INTERLÚDIO, de Pablo Castro
05/02/2020 Bar do Museu Clube da Esquina
Seguindo minha série de resenhas sobre minhas canções, vai aí Interlúdio, que a querida Juliana Perdigão cantou no meu disco Anterior. Essa canção é a tentativa de escrever um samba-canção sinuoso, com voltas e volteios, modulações e resoluções que costumam acompanhar aquela confissão de amor confusa, lacônica, indireta, do sujeito que se abre já na resignação de que seu desejo não será correspondido, como uma condição kármica da condição de amante, aquele que ama.
Lembro que o mestre Maurício Ribeiro me ajudou a dar cores mais cromáticas à harmonia, mexendo numa notinha aqui, outra ali. O grande flautista Daniel Pantoja improvisou belamente um solo na flauta em sol.

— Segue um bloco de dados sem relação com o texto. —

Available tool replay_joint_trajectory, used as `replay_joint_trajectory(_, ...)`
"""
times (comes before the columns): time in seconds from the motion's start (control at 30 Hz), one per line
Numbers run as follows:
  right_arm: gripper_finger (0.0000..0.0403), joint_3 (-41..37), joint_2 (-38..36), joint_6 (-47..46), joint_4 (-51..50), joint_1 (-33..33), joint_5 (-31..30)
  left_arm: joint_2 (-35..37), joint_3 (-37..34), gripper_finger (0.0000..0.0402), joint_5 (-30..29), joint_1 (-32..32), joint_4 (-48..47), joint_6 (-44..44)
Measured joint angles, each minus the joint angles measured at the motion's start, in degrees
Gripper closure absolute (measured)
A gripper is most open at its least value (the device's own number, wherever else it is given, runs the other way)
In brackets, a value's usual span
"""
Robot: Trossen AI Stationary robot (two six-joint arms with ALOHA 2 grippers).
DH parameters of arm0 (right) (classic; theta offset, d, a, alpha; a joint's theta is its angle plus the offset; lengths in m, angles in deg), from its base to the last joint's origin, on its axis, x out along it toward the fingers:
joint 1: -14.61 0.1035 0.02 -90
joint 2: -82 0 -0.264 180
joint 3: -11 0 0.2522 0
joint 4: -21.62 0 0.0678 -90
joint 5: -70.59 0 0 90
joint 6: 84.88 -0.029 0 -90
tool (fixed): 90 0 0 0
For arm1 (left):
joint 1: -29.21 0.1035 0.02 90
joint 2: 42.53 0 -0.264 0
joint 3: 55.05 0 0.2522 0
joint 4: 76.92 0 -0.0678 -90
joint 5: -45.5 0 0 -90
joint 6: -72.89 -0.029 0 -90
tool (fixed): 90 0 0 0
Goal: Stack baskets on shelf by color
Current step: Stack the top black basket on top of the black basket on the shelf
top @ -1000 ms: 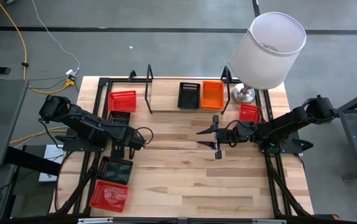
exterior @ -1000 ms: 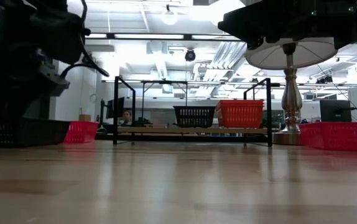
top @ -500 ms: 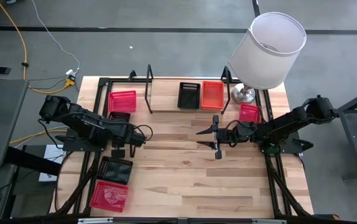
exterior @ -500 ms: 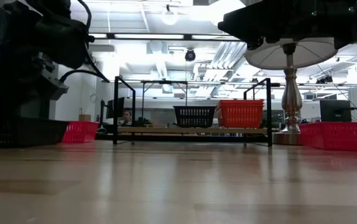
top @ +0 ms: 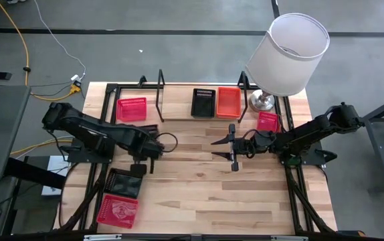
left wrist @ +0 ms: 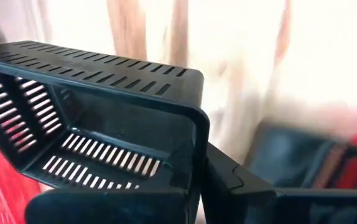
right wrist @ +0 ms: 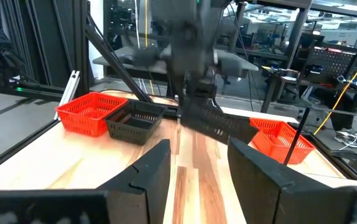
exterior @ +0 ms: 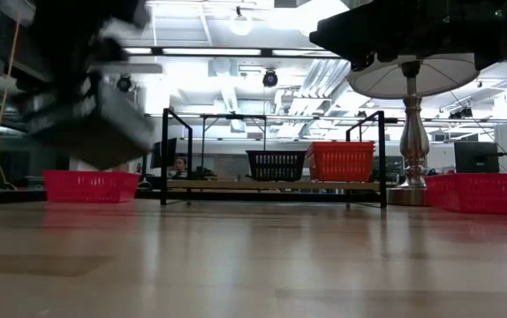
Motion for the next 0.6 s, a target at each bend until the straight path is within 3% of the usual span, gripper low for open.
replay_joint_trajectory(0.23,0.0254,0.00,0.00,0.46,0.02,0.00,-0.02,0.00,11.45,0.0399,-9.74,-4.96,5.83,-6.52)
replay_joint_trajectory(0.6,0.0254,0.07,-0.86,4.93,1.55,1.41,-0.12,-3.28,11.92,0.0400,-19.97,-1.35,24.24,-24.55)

A letra me tomou meses na tentativa de apurar as referências teatrais e literárias tomadas como metáfora da tentativa de declaração de amor que nunca se dá, apenas ali mesmo na própria letra se afirma e se nega o que se quer. Esse efeito na verdade é um clássico do gênero, tendo eu apenas me exercitado em tentar atingi-lo.

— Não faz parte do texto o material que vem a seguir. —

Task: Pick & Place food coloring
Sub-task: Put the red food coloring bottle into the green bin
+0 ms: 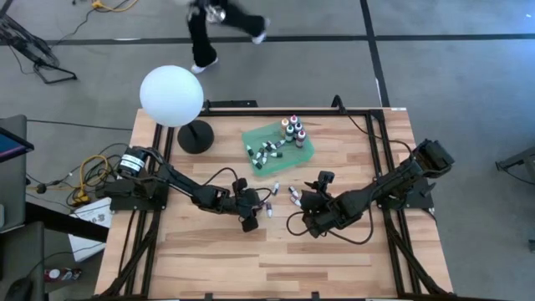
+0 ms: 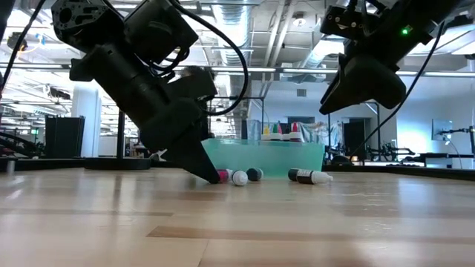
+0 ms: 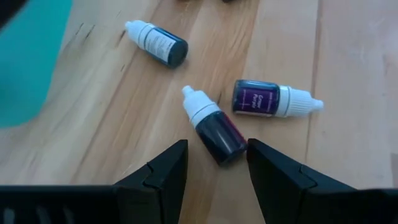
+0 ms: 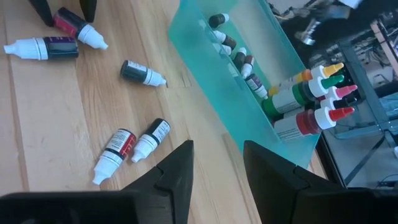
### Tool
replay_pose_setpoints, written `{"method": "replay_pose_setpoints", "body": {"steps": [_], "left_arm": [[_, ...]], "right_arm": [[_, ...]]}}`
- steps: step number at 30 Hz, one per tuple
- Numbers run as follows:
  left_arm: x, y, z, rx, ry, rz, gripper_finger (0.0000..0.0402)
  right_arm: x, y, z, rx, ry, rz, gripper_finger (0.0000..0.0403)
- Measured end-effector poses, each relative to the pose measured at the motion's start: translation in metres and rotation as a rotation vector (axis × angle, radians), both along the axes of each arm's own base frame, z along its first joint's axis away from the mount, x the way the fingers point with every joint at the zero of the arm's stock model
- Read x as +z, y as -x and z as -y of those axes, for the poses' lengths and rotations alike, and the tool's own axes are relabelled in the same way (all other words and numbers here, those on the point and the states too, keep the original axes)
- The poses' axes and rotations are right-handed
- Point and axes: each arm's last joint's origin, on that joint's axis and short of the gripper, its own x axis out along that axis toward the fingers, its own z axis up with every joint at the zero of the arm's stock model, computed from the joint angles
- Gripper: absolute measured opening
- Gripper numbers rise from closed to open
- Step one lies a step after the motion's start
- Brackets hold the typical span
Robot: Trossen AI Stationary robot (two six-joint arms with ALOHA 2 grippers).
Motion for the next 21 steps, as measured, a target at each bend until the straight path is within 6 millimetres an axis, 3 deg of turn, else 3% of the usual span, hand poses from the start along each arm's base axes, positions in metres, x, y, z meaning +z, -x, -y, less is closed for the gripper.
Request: {"method": "replay_pose_setpoints", "body": {"steps": [9, 21], "left_arm": [[-0.0002, 0.0006, -0.0012, 0.012, -0.037, -0.006, 0.0156], [-0.0003, 0.0008, -0.0013, -0.002, -0.053, -0.013, 0.0074]], "right_arm": [[-0.0001, -0.0023, 0.0059, -0.026, -0.007, 0.004, 0.0134], [0.0, -0.0024, 0.0054, -0.024, -0.008, 0.006, 0.0134]]}}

Mas como costuma acontecer nas minhas letras, é baseado, em alguma medida, em fatos reais. A vantagem de ser compositor é que mesmo a frustração pode ser um ótimo ingrediente para a criação.
O tema do amor platônico caiu em desuso mas ainda dá muito pano pra manga.
INTERLÚDIO
Ainda que as palavras dos poemas
Que não fiz se encontrassem
Na memória do teu sonho
Estarias num cinema
Distraída em outra cena mais feliz
Mesmo encadeada em verso e rima
Minha fala inspirada
Não responderias nada
Teu olhar desviaria
Linha longa da novela que escrevi
E se por ventura eu decifrasse
Teu monólogo secreto
Teu ensaio fosse aberto
E no escuro eu adentrasse
Um vazio em tua face que sorri
E se inutilmente conseguisse
Sem compasso ou melodia
Desenhar como num quadro
Um amor como utopia
Tu então suspirarias para mim
Afinal, talvez me ouvisse por um triz
Tão fugás como os poemas que nem fiz.